▶ Problem description:
In the listing that follows, give every line again exactly and omit the pictures.

(Information supplied)

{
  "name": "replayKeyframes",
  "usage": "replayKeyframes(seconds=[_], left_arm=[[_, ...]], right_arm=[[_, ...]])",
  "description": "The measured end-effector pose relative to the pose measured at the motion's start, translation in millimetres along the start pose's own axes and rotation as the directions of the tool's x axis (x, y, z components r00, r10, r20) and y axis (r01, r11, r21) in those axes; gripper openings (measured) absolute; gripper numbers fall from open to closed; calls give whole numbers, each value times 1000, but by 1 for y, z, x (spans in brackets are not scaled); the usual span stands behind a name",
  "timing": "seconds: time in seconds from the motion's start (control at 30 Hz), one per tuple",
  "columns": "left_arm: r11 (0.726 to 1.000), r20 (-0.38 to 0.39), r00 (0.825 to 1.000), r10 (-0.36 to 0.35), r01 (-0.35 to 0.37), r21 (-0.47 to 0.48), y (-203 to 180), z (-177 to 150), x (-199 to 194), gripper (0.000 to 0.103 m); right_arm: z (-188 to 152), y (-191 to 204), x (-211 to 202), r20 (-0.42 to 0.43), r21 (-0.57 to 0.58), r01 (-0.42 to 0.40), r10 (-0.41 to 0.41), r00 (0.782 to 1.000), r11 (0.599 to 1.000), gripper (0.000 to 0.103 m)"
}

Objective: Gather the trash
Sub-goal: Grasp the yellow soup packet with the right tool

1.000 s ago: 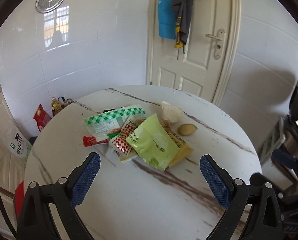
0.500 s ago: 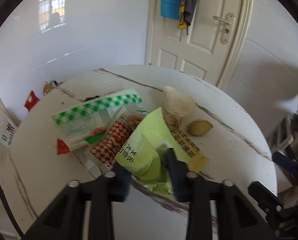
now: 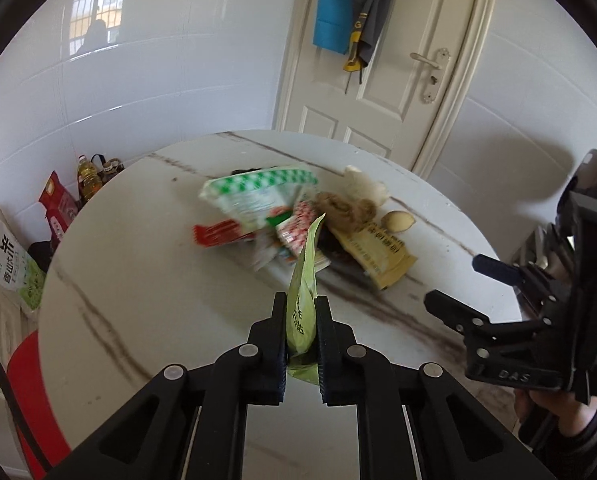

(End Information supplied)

▶ Written response:
{
  "name": "replayKeyframes",
  "usage": "replayKeyframes(seconds=[_], left_arm=[[_, ...]], right_arm=[[_, ...]])",
  "description": "The measured end-effector pose relative to the pose measured at the motion's start, translation in millimetres along the start pose's own axes and rotation as the directions of the tool's x axis (x, y, z components r00, r10, r20) and y axis (r01, r11, r21) in those axes; gripper openings (measured) absolute; gripper numbers fall from open to closed; calls give whole numbers, each value times 1000, but by 1 for y, z, x (spans in brackets are not scaled); the usual span stands behind a name",
  "timing": "seconds: time in seconds from the motion's start (control at 30 Hz), one per tuple",
  "columns": "left_arm: r11 (0.726 to 1.000), r20 (-0.38 to 0.39), r00 (0.825 to 1.000), r10 (-0.36 to 0.35), r01 (-0.35 to 0.37), r21 (-0.47 to 0.48), y (-203 to 180), z (-177 to 150), x (-199 to 194), gripper (0.000 to 0.103 m); right_arm: z (-188 to 152), y (-191 to 204), x (-211 to 202), r20 (-0.42 to 0.43), r21 (-0.57 to 0.58), r01 (-0.42 to 0.40), r10 (-0.41 to 0.41), r00 (0.782 to 1.000), r11 (0.599 to 1.000), gripper (0.000 to 0.103 m)"
}

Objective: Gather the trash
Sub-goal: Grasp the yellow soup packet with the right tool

1.000 s ago: 
0.500 s ago: 
now: 

This output has been given in full.